Collected data:
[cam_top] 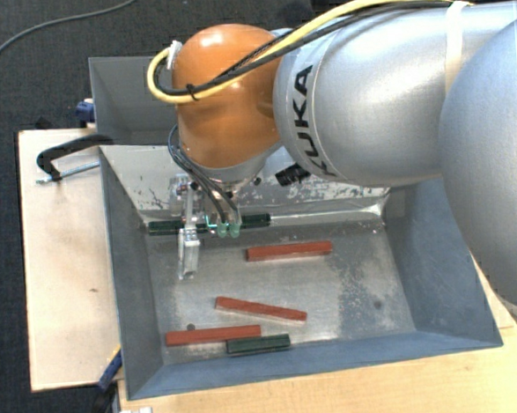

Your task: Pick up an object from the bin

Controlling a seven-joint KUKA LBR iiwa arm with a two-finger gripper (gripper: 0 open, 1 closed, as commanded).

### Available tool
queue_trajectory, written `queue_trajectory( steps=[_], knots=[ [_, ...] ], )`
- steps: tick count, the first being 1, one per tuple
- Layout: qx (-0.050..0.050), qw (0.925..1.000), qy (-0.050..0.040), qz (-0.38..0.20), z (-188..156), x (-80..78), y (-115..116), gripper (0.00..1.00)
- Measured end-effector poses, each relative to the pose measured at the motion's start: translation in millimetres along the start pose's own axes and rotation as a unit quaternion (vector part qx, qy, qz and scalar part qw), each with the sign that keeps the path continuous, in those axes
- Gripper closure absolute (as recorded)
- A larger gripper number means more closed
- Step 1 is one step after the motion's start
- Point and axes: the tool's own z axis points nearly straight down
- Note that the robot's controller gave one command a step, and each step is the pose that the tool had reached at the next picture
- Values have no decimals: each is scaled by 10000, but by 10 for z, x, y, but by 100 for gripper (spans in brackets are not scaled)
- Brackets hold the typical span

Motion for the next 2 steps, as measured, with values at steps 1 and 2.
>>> queue_trajectory(
  steps=[1,2],
  knots=[
    [13,9999,13,-115,1090,502,-233,0],
    [7,10000,-11,-98,1542,456,-645,0]
  ],
)
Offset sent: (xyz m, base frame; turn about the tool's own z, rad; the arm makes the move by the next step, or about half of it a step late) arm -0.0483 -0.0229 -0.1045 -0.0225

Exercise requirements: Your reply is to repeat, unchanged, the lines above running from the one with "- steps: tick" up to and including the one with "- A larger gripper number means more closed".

Exercise result:
- steps: tick count, the first being 1, one per tuple
- Layout: qx (-0.050..0.050), qw (0.925..1.000), qy (-0.050..0.040), qz (-0.38..0.20), z (-188..156), x (-80..78), y (-115..116), gripper (0.00..1.00)
- Measured end-effector poses, each relative to the pose measured at the motion's start: translation in millimetres along the start pose's own axes and rotation as a unit quaternion (vector part qx, qy, qz and scalar part qw), each with the sign that keeps the path continuous, in those axes
- Gripper closure absolute (as recorded)
- A larger gripper number means more closed

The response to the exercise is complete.